Your instructions: From the data that follows, copy every line with the string "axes".

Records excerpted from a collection
-=-=-=-=-

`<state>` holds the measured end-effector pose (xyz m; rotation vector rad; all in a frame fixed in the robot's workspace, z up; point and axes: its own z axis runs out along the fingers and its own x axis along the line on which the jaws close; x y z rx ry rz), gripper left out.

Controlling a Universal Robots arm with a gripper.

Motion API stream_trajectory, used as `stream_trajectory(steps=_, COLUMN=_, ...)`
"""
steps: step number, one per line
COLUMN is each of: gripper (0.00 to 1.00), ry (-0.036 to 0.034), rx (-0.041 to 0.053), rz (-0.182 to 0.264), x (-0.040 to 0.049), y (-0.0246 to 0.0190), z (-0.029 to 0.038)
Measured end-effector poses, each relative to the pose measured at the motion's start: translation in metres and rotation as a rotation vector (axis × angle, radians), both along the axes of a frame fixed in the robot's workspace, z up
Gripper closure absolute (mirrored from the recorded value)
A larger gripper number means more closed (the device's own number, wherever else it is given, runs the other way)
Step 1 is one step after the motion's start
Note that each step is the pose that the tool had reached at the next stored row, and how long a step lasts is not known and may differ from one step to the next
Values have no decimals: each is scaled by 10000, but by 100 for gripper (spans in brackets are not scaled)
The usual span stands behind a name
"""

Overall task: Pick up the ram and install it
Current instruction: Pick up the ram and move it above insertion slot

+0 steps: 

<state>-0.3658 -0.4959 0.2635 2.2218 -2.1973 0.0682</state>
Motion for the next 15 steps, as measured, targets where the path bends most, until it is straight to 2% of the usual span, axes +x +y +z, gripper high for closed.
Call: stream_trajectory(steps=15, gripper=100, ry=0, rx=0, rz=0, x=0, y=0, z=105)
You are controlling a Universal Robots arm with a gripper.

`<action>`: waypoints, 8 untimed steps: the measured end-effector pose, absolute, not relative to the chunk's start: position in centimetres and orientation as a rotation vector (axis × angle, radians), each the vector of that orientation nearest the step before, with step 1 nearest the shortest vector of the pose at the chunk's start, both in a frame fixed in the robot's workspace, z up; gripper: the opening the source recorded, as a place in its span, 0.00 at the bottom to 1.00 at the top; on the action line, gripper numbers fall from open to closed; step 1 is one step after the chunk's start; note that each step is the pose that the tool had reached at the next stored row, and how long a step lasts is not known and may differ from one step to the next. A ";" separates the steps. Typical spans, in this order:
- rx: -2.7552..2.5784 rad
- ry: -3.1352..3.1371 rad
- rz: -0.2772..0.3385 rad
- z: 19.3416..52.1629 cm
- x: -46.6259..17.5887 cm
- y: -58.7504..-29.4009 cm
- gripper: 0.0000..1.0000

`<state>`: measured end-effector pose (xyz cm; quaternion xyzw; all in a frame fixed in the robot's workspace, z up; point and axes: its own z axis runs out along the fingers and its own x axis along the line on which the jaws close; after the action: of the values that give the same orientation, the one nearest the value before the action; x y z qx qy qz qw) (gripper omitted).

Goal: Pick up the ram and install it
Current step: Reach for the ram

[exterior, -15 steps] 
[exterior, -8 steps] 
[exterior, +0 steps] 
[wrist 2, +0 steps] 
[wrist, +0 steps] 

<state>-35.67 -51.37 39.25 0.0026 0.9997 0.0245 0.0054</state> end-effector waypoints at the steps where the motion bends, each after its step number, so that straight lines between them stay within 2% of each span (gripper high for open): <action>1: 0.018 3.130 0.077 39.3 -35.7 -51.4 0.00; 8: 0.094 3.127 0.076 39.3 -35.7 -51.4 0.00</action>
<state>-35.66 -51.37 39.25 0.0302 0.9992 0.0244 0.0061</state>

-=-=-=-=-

Task output:
`<state>` holds the measured end-effector pose (xyz m; rotation vector rad; all in a frame fixed in the robot's workspace, z up; point and axes: its own z axis runs out along the fingers and its own x axis along the line on which the jaws close; x y z rx ry rz), gripper left out.
Measured end-effector poses, each relative to the pose measured at the motion's start: translation in metres and rotation as a rotation vector (axis × angle, radians), both along the axes of a frame fixed in the robot's workspace, z up
Motion for the next 15 steps, as measured, targets where the path bends most, until it is straight to 2% of the usual span, axes +x +y +z, gripper high for closed.
`<state>`: measured end-effector pose (xyz cm; quaternion xyzw; all in a frame fixed in the robot's workspace, z up; point and axes: its own z axis runs out along the fingers and its own x axis along the line on which the jaws close; after the action: of the values that give the same orientation, the one nearest the value before the action; x y z qx qy qz qw) (gripper omitted).

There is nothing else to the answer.